Person America rich – poor at a speed… dizzying

The net worth of Americans’ socks has grown at a dizzying pace over the past two years, even as homes and businesses face the devastation of Covid-19. The Federal Reserve estimates that households accumulated an additional $38.5 trillion between the beginning of 2020 and the end of last year, bringing their total net worth to $142 trillion.

As the United States learns to live with the virus and pushes consumer spending back to pre-epidemic levels, the nation faces a terrifying new threat: A dramatic drop in wealth from In early 2022 that JPMorgan Chase & Co. estimated to total at least $5 trillion and possibly as much as $9 trillion by year-end.

Americans are poorer every time they wake up with a $5 trillion fortune shock - Photo 1.

Outbursts are brutal. US stocks were sold off strongly before the fear of recession and inflation.

So far, the richest Americans have suffered. The fortunes of US billionaires have dropped nearly $800 billion from their peak amid a sharp drop in stocks, cryptocurrencies and a host of other financial assets. However, that’s not all. Interest rates rose and began to hit the housing market, where middle-class families and working-class people left most of their wealth there.

In an attempt to stamp out multi-decade high inflation, the Fed needs Americans to limit their spending, even if it could cripple the world’s largest economy. A series of bad signals is making the pressure stronger than ever.

John Norris, chief economist at Oakworth Capital Bank, said: “It’s painful to get back to normal after living in a fantasy world last year. We’re going to feel far worse things than we did. reality”.
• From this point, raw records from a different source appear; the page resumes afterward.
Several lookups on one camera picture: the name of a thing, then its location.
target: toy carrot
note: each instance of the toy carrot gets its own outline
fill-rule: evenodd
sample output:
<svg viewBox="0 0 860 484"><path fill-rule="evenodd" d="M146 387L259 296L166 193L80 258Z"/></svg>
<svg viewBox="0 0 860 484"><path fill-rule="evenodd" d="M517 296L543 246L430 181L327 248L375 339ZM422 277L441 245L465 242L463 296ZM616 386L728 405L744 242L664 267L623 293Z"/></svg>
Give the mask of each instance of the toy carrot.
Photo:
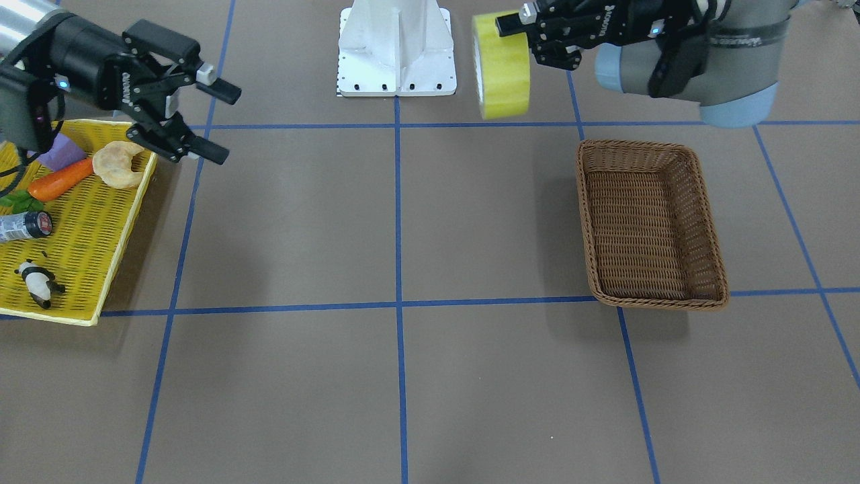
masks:
<svg viewBox="0 0 860 484"><path fill-rule="evenodd" d="M49 173L30 182L27 192L40 202L49 202L93 174L93 159L84 158L62 170Z"/></svg>

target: purple object
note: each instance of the purple object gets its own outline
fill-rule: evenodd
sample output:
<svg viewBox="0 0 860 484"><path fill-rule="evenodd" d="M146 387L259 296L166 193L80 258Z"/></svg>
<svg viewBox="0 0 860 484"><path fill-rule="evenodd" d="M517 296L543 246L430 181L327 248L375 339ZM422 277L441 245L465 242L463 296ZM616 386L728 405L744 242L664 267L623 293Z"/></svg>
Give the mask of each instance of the purple object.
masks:
<svg viewBox="0 0 860 484"><path fill-rule="evenodd" d="M87 158L87 153L80 146L76 145L74 141L60 133L54 140L51 150L39 157L39 163L42 163L51 171L57 171L84 158Z"/></svg>

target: panda figurine
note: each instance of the panda figurine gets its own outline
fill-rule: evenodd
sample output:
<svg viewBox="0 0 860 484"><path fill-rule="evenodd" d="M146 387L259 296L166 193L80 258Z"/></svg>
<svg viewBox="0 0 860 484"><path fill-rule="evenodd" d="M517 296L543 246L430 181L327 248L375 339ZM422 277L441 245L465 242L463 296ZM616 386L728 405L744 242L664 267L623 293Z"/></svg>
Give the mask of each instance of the panda figurine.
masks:
<svg viewBox="0 0 860 484"><path fill-rule="evenodd" d="M15 269L15 273L21 275L33 301L36 301L42 309L51 307L51 294L65 292L65 286L54 282L56 279L54 274L44 267L33 264L33 259L27 259L27 262Z"/></svg>

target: yellow tray
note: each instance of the yellow tray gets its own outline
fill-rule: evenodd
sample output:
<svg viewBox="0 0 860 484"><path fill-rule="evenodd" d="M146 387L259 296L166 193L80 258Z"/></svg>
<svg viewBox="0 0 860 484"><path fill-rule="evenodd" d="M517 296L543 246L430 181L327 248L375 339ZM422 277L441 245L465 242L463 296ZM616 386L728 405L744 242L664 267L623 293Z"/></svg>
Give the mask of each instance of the yellow tray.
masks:
<svg viewBox="0 0 860 484"><path fill-rule="evenodd" d="M110 141L126 140L130 126L127 122L75 120L66 121L62 133L92 156ZM45 203L45 211L53 219L51 235L0 244L0 313L96 325L156 162L157 155L148 150L134 157L132 169L144 173L136 189L113 189L90 175L57 200ZM15 148L7 143L0 149L0 171L17 163ZM49 172L38 162L31 164L18 188L26 188ZM0 187L14 179L14 175L0 178ZM9 213L9 208L0 207L1 215ZM24 281L14 272L28 258L53 272L57 283L65 285L65 294L51 298L50 309L33 302Z"/></svg>

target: green leaf
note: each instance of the green leaf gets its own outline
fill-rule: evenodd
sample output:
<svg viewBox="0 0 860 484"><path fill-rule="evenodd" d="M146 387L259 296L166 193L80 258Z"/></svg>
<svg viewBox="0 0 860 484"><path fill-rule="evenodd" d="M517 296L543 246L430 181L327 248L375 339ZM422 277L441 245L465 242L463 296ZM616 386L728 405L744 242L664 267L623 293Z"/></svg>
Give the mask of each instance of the green leaf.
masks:
<svg viewBox="0 0 860 484"><path fill-rule="evenodd" d="M33 198L26 190L15 190L12 193L6 195L4 198L9 198L12 202L20 202L30 198Z"/></svg>
<svg viewBox="0 0 860 484"><path fill-rule="evenodd" d="M15 202L15 205L12 206L13 214L21 214L27 212L27 208L30 206L27 202Z"/></svg>
Since the start of the year, the S&P 500 is down 18%. Nasdaq lost 27% while cryptocurrencies lost 48% of their value.

Asset shock is hard to avoid

“All of that leads to an asset shock, pulling back growth next year,” said JPMorgan economists led by Michael Feroli.

Billionaires are the biggest “winners” in 2020 and 2021. Now, they’re losing more than the rest. Since last November’s peak, the world’s 500 richest people have lost $1.6 trillion in wealth. US billionaires top this sad ranking as $797 billion has been wiped out of their fortunes from the top.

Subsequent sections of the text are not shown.